**What to work on**
Lines of the listing that contain "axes" need to be copied.

**Given material**
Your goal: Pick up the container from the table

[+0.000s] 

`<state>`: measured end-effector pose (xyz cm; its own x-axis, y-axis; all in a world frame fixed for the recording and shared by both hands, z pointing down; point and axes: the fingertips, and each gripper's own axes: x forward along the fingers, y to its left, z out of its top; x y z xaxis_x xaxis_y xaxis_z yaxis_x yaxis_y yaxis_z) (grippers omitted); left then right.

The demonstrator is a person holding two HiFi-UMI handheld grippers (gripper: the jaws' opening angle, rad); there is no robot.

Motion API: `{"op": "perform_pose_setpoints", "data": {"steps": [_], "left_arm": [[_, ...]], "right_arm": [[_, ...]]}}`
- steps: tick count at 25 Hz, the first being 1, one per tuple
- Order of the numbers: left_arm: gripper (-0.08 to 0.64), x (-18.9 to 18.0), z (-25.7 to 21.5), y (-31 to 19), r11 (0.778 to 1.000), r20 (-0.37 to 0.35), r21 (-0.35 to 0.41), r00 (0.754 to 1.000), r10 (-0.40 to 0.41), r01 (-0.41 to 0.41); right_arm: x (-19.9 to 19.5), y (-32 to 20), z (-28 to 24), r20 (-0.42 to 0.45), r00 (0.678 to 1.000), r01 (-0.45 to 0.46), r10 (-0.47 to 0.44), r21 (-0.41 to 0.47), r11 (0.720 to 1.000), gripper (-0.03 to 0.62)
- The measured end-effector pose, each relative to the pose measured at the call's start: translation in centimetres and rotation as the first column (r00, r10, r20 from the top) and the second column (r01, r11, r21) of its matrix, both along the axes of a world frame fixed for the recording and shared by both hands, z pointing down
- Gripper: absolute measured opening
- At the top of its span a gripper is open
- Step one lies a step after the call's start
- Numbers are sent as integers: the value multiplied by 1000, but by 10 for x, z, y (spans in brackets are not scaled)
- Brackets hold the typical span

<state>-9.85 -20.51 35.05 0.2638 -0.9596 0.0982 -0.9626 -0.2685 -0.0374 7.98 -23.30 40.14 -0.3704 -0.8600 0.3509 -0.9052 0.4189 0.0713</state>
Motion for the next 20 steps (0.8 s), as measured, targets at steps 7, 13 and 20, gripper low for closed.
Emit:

**Solution**
`<state>`: measured end-effector pose (xyz cm; its own x-axis, y-axis; all in a world frame fixed for the recording and shared by both hands, z pointing down; point and axes: the fingertips, and each gripper's own axes: x forward along the fingers, y to its left, z out of its top; x y z xaxis_x xaxis_y xaxis_z yaxis_x yaxis_y yaxis_z) (grippers omitted); left then right.
- The measured end-effector pose, each relative to the pose measured at the call's start: translation in centimetres and rotation as the first column (r00, r10, r20 from the top) and the second column (r01, r11, r21) of its matrix, both along the axes of a world frame fixed for the recording and shared by both hands, z pointing down

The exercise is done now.